▶ GOAL OF THE EXERCISE:
Both the line with "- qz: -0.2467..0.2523" and the line with "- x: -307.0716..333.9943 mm" in the records below must appear in the output, along with every line between them, exactly and with nothing added.

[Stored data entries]
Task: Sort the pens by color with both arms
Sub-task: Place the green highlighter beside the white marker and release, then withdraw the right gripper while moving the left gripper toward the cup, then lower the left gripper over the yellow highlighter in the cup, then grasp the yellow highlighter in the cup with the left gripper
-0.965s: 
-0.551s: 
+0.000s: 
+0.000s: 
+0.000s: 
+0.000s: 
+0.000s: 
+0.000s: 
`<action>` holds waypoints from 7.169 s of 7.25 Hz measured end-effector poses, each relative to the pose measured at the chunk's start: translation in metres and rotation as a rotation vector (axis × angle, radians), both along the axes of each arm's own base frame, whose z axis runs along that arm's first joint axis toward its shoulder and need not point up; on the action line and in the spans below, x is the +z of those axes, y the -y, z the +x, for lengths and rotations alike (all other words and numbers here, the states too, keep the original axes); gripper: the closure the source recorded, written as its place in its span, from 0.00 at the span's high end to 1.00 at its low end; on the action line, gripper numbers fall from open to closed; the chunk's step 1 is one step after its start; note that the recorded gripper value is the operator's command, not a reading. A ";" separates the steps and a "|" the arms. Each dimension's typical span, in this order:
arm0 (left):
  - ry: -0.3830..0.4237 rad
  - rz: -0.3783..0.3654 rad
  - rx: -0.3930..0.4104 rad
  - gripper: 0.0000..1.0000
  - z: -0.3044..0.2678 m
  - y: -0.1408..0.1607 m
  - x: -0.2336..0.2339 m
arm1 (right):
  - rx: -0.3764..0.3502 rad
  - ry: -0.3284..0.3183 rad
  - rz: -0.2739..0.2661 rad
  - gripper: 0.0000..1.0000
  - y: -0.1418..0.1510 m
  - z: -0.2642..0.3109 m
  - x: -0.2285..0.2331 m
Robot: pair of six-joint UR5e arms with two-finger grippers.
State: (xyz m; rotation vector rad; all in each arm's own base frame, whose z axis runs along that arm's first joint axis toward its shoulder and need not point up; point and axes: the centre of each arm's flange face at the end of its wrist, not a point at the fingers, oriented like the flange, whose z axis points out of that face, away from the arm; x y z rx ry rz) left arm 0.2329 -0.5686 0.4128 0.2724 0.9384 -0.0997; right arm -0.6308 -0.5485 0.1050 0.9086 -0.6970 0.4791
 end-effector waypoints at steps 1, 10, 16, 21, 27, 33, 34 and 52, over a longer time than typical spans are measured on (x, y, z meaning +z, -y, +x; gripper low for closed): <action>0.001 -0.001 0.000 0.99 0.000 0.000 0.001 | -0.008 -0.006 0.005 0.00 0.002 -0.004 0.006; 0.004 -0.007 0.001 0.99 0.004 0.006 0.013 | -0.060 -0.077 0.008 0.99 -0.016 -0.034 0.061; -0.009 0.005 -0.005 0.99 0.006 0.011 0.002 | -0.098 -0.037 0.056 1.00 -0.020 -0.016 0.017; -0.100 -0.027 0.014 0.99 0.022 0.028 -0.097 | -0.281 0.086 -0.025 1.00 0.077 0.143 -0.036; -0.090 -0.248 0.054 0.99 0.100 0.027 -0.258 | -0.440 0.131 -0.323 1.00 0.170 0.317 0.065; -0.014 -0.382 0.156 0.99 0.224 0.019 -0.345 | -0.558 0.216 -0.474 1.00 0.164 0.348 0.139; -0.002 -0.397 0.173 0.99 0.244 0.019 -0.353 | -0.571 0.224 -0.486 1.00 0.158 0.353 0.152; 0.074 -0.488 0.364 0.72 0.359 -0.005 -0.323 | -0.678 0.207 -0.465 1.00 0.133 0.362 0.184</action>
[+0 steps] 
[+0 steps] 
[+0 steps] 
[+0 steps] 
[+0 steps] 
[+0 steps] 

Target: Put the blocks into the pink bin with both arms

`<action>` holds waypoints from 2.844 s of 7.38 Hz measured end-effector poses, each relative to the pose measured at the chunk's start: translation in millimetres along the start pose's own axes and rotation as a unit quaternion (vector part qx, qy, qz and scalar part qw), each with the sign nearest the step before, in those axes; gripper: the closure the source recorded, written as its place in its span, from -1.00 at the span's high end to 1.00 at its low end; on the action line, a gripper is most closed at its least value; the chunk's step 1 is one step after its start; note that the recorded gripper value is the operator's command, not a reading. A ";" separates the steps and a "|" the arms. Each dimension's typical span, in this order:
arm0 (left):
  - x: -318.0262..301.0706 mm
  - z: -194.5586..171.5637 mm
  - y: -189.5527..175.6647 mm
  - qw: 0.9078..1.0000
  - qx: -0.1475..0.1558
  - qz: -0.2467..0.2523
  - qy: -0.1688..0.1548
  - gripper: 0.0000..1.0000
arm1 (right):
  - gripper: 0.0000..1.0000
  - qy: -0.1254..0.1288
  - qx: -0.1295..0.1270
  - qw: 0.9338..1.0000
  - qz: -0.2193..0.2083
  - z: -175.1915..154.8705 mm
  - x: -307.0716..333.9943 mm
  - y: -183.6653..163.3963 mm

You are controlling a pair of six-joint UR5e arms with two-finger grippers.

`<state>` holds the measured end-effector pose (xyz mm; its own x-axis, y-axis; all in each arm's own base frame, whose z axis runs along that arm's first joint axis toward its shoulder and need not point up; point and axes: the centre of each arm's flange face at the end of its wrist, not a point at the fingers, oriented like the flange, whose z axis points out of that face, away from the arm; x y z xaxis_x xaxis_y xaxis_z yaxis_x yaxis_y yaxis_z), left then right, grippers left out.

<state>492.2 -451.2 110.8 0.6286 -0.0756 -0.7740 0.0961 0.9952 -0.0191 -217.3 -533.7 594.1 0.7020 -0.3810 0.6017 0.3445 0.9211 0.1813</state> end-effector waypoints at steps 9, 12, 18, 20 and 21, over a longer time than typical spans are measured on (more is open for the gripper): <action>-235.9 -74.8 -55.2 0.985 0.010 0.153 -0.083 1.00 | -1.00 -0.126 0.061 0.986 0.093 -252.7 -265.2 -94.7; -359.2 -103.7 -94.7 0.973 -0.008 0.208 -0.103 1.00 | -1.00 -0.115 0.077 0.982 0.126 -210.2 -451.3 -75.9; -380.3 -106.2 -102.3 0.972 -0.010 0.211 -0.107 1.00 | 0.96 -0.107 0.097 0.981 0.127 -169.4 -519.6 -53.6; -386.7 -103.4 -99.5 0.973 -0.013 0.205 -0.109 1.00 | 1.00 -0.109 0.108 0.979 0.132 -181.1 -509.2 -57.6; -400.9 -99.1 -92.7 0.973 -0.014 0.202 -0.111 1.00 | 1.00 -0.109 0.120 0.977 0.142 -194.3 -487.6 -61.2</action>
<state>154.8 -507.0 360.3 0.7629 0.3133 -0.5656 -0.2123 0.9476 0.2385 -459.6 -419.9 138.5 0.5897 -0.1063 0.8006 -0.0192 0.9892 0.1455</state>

▶ REPLY TO THE EXERCISE:
  - qz: -0.2467..0.2523
  - qy: -0.1688..0.1548
  - gripper: 0.0000..1.0000
arm1 (right):
  - gripper: 0.0000..1.0000
  - qy: -0.1254..0.1288
  - qx: -0.1295..0.1270
  - qw: 0.9338..1.0000
  - qz: -0.2193..0.2083
  - z: -175.1915..154.8705 mm
  - x: -307.0716..333.9943 mm

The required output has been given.